PROBLEM REQUIREMENTS =>
In the data below, locate each line with the word "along" and list it.

======

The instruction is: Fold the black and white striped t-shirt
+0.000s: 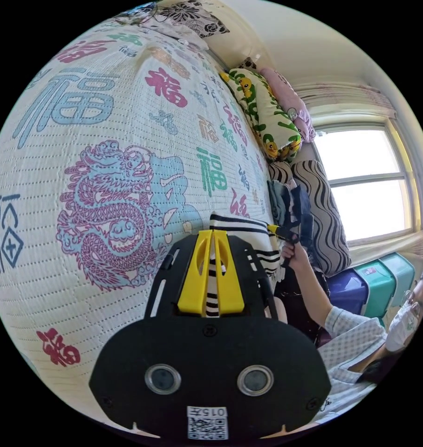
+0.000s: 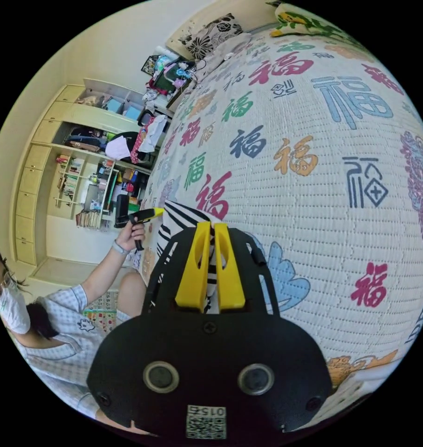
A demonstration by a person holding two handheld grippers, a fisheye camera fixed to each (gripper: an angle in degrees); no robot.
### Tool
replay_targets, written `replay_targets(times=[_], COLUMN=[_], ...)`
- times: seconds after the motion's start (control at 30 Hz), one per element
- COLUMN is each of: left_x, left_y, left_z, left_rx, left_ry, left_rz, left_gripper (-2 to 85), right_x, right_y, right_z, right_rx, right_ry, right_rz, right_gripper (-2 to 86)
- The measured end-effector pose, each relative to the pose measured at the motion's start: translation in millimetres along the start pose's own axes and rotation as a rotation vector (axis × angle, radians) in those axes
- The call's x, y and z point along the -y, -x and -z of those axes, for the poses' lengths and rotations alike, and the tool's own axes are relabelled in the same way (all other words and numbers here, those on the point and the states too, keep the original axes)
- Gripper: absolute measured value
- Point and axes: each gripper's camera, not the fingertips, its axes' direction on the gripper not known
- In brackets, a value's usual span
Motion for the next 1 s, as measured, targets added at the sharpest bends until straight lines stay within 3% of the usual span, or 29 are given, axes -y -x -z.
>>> replay_targets(times=[0.13, 0.2, 0.33, 0.5, 0.57, 0.63, 0.83, 1.0], left_x=[-5, -7, -2, 12, 15, 17, 14, -32], left_y=[4, 11, 22, 30, 29, 26, -38, -171], left_z=[11, 12, -10, -49, -60, -62, -8, 92], left_rx=[0.044, -0.024, -0.168, -0.314, -0.339, -0.33, -0.292, -0.257], left_ry=[0.014, 0.032, 0.091, 0.12, 0.162, 0.194, 0.114, -0.103], left_rz=[-0.066, -0.099, -0.12, -0.131, -0.123, -0.122, -0.377, -0.862], left_gripper=[5.2, 8.3, 11.5, 9.6, 7.4, 4.8, 1.9, 1.3], right_x=[-15, -27, -35, -17, -7, -4, -10, -25], right_y=[-14, -26, -32, -51, -54, -63, -30, 72], right_z=[12, 14, -13, -35, -55, -61, -24, 56], right_rx=[0.072, 0.189, 0.181, 0.411, 0.354, 0.431, 0.352, 0.242], right_ry=[-0.033, -0.03, 0.075, 0.08, 0.165, 0.174, 0.123, -0.061], right_rz=[-0.03, -0.042, -0.023, -0.054, -0.032, -0.043, 0.144, 0.534], right_gripper=[12.4, 14.7, 18.6, 15.0, 9.4, 7.2, 5.1, 4.8])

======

TASK ANSWER =>
- The measured end-effector pose, each relative to the pose measured at the motion's start: translation in millimetres along the start pose's own axes and rotation as a rotation vector (axis × angle, radians) in those axes
- The call's x, y and z point along the -y, -x and -z of those axes, for the poses' lengths and rotations alike, and the tool's own axes are relabelled in the same way (all other words and numbers here, those on the point and the states too, keep the original axes)

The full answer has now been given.